### REQUIRED WORK
If a line in the data below includes the string "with", please return a copy of it.

◇ ◇ ◇ ◇ ◇ ◇ ◇

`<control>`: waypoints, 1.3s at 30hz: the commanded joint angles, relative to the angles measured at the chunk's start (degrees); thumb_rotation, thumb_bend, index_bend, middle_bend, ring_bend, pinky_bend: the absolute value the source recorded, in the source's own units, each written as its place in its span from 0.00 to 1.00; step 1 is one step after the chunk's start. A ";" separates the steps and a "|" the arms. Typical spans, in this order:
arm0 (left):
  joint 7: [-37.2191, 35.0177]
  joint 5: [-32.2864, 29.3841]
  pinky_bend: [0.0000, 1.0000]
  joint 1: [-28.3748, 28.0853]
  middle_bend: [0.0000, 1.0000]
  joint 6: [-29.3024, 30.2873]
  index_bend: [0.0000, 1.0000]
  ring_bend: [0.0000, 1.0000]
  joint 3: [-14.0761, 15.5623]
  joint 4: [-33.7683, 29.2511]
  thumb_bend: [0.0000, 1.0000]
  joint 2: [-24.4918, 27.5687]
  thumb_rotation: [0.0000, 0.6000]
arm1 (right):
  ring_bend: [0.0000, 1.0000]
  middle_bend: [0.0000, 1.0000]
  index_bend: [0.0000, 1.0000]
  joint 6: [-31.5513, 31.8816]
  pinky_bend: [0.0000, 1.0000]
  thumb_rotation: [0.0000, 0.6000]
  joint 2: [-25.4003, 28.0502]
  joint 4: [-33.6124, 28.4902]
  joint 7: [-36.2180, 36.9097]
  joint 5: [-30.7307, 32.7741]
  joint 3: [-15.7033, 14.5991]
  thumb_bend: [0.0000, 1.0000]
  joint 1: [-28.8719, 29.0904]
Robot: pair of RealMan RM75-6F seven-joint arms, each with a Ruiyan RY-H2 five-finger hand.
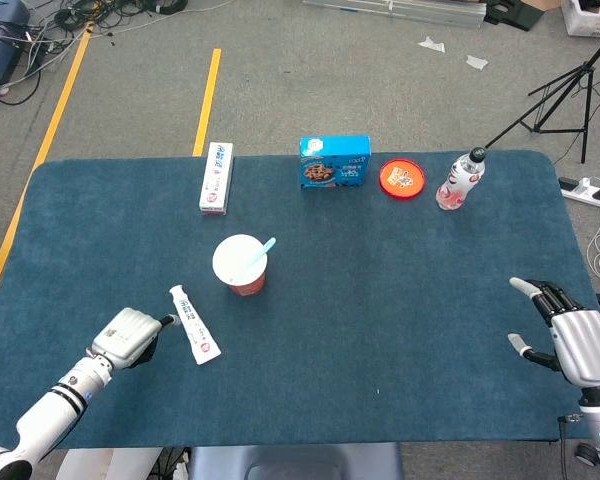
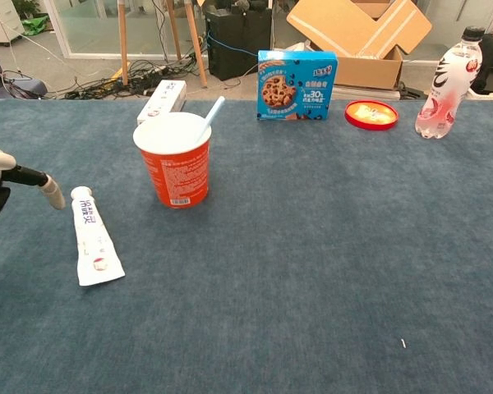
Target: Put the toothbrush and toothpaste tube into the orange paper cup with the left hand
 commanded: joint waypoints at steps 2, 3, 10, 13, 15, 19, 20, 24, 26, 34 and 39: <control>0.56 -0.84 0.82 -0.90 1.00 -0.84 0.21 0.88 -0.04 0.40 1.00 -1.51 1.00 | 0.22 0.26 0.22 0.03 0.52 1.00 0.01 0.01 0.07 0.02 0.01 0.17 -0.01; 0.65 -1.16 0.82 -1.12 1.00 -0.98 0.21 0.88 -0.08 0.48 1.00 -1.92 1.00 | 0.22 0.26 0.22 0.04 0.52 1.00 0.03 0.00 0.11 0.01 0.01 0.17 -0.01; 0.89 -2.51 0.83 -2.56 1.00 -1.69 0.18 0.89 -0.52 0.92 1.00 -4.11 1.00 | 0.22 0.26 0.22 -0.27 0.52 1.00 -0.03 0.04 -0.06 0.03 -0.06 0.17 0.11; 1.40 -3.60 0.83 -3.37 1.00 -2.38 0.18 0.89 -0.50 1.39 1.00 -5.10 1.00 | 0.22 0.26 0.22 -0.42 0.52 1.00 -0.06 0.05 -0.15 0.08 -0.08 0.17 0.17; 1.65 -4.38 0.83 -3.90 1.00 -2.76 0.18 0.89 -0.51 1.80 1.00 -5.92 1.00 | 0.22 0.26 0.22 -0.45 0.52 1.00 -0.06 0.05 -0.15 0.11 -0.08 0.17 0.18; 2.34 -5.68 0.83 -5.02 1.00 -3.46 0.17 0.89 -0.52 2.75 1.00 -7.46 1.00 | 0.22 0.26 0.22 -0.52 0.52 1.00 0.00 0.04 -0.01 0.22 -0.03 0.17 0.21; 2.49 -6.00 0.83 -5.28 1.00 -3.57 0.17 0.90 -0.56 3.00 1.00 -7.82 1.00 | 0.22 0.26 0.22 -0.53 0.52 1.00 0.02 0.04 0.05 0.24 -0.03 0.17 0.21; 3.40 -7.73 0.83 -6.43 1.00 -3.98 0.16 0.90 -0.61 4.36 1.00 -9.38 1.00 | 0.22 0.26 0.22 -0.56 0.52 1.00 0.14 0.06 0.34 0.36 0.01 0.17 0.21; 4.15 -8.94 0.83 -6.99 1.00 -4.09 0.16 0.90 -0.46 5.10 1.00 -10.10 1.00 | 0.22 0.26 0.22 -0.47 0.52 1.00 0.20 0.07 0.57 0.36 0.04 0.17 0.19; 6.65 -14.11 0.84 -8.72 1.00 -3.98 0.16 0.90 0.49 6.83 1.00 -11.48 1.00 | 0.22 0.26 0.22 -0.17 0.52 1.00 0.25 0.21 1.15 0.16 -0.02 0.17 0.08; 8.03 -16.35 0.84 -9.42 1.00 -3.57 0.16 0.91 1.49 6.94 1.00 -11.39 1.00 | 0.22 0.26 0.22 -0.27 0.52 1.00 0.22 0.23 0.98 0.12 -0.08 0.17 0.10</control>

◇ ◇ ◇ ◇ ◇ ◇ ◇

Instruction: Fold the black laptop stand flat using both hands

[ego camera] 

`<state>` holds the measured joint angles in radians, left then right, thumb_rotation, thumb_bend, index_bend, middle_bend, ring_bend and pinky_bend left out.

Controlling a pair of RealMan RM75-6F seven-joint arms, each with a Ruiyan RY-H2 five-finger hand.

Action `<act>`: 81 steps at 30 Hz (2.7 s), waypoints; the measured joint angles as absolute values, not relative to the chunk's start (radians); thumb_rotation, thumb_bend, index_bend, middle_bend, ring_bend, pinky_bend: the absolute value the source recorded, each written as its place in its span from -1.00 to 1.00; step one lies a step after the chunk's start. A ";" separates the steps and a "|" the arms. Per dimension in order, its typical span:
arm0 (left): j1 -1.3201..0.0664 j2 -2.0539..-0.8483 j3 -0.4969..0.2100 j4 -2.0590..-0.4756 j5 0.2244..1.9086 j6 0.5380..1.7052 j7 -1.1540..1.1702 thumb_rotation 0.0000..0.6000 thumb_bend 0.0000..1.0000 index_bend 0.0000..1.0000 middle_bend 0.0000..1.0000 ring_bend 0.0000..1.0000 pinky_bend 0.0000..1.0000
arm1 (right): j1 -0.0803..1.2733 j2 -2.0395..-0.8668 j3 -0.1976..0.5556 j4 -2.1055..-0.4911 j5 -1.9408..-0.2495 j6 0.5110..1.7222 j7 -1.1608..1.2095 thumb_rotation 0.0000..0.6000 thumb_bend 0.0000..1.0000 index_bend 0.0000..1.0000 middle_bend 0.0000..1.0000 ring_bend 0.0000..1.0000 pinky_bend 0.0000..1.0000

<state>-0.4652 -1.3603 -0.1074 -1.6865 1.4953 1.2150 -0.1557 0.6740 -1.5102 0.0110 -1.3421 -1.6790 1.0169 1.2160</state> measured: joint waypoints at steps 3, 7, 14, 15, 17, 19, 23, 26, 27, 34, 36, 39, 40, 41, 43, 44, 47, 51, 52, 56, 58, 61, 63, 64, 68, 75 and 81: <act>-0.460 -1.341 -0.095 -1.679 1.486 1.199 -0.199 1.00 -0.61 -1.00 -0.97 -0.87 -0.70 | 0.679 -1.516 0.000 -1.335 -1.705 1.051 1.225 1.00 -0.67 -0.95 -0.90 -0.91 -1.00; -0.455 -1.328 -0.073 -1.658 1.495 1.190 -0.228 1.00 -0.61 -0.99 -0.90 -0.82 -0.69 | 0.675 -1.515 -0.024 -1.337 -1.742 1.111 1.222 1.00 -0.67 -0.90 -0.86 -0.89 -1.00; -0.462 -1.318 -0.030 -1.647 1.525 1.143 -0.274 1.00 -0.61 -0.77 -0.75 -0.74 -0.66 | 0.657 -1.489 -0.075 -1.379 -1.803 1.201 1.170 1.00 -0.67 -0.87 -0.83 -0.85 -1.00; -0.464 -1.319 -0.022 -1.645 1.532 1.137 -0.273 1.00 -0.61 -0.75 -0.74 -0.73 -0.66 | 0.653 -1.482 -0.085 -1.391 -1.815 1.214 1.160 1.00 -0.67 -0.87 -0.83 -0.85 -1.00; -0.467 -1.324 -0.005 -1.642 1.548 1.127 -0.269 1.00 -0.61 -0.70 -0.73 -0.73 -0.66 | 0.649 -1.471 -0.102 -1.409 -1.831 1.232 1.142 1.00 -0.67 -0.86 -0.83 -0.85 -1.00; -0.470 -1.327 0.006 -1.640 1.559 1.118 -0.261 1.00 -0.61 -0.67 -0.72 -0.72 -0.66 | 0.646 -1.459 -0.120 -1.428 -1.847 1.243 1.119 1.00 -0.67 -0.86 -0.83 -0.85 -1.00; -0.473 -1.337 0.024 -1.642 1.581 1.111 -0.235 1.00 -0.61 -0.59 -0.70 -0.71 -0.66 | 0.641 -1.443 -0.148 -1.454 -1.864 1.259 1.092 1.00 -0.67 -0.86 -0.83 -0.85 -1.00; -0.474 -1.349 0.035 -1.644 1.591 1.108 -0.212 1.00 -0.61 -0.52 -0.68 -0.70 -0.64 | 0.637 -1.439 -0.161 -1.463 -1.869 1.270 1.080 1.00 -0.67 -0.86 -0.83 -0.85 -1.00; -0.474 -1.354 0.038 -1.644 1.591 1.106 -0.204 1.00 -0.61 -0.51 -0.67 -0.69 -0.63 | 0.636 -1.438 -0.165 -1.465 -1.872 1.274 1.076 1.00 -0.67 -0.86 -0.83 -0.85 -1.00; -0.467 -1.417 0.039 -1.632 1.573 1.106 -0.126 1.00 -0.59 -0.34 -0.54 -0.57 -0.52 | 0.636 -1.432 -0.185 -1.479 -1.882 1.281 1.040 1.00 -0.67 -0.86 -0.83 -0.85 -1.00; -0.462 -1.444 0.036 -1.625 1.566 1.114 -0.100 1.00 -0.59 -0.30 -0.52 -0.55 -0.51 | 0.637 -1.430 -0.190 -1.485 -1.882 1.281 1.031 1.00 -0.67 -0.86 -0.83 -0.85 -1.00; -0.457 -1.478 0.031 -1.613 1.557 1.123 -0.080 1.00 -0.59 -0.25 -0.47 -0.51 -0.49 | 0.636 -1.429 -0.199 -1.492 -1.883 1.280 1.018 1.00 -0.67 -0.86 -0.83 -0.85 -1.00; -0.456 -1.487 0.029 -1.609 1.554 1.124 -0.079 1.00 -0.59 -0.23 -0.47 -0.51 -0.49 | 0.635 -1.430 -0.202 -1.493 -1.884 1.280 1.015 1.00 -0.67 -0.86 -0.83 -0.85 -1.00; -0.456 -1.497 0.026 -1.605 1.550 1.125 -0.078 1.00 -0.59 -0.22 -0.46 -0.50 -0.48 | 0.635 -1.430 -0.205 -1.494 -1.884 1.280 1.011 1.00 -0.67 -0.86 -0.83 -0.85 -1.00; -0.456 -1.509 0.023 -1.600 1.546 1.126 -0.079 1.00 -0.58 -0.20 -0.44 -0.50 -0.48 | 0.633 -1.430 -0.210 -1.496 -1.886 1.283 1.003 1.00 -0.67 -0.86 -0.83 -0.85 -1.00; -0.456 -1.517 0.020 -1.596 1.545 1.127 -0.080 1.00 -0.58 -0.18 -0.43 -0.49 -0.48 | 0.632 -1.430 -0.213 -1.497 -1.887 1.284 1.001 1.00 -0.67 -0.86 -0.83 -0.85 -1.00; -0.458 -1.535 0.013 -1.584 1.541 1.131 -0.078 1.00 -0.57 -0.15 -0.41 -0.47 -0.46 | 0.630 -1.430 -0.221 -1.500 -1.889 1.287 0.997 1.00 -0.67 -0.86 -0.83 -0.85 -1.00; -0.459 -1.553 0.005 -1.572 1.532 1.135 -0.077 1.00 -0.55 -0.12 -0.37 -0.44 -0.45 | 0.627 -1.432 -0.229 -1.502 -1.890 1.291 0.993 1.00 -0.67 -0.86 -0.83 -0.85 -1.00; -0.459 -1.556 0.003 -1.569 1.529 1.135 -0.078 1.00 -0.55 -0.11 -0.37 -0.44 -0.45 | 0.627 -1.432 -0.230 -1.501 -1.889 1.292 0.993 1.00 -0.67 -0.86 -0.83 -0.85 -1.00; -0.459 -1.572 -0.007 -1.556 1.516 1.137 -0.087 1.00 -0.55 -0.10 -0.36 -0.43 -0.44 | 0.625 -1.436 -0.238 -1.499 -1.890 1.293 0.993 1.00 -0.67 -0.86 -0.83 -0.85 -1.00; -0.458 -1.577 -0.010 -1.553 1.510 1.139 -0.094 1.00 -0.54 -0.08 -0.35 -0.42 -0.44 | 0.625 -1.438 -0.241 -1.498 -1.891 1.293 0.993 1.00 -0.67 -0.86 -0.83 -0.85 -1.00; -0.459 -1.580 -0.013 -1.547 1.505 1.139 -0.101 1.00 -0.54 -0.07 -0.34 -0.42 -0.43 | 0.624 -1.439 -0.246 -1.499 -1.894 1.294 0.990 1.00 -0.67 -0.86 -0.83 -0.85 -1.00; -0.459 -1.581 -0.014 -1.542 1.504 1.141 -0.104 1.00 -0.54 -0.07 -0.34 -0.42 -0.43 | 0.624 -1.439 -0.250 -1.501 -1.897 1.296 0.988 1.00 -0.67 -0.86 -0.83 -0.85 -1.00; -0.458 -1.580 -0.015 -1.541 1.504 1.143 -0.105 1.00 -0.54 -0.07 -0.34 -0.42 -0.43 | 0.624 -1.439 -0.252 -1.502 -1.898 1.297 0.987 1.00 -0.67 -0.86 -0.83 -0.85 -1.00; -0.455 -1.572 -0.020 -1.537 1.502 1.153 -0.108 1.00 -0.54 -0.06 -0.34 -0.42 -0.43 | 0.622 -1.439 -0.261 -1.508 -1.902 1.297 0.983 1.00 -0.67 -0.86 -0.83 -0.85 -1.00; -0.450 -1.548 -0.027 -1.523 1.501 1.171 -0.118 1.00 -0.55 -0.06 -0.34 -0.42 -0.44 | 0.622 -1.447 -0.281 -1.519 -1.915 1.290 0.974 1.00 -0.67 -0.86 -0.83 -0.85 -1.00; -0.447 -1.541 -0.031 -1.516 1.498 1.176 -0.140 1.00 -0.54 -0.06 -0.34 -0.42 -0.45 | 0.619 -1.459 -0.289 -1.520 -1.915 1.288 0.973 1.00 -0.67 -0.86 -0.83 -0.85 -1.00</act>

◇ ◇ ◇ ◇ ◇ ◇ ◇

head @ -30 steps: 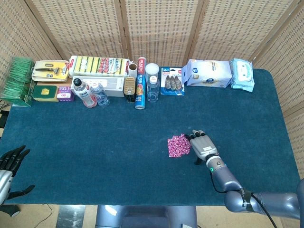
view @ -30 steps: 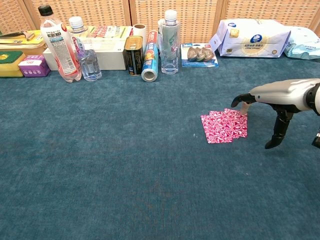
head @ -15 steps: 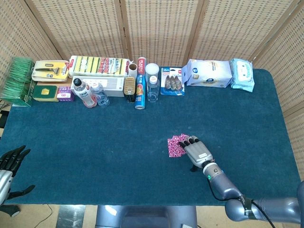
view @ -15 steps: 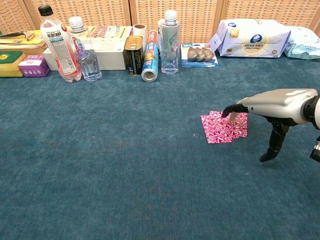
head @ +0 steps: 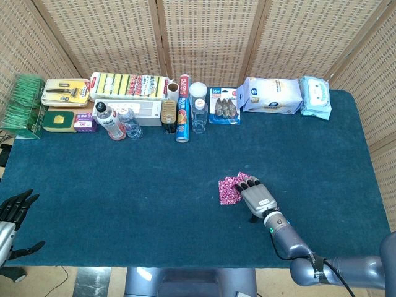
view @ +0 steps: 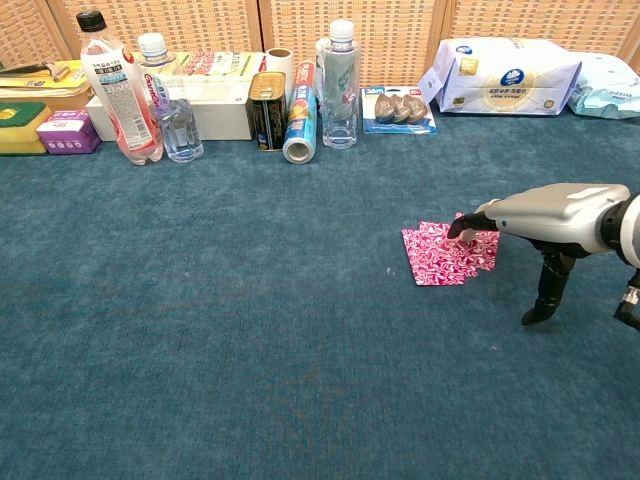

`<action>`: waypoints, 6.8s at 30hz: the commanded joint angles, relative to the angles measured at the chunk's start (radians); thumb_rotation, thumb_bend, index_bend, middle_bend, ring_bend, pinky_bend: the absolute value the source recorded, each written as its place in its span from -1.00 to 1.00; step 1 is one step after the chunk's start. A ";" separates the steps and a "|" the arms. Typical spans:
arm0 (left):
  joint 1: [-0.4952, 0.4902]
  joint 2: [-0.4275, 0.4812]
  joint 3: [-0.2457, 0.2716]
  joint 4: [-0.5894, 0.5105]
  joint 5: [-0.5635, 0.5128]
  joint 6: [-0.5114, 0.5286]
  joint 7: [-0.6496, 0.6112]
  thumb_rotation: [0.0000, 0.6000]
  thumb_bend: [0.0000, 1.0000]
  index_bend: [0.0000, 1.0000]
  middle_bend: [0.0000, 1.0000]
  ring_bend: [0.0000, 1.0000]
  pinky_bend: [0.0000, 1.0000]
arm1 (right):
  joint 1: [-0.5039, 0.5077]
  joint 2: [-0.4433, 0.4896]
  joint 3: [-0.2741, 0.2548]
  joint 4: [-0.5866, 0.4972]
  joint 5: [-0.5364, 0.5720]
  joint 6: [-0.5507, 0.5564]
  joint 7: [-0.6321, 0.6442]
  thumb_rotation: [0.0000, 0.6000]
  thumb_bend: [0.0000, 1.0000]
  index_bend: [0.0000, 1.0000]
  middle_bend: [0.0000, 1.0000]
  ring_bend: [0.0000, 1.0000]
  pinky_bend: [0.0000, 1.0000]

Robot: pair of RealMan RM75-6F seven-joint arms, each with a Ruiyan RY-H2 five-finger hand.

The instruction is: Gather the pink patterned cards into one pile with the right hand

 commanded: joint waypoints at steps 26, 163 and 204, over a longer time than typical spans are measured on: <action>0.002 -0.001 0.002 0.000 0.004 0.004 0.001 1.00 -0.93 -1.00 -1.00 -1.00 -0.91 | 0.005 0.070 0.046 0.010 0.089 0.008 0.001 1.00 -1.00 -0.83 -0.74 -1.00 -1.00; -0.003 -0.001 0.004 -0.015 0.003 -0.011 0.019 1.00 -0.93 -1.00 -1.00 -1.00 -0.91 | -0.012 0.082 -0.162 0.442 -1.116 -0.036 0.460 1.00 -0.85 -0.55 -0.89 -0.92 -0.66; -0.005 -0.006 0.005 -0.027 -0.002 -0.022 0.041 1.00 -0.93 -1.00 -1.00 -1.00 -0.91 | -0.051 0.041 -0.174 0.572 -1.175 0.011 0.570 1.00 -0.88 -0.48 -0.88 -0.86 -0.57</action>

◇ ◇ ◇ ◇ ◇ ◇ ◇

### ANSWER TO THE PROBLEM
Robot: pair of RealMan RM75-6F seven-joint arms, each with a Ruiyan RY-H2 five-finger hand.
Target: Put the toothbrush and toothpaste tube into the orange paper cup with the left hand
Controlling a pair of RealMan RM75-6F seven-joint arms, each with a Ruiyan RY-H2 five-finger hand.
Robot: pair of RealMan RM75-6F seven-joint arms, each with a Ruiyan RY-H2 five-finger hand.
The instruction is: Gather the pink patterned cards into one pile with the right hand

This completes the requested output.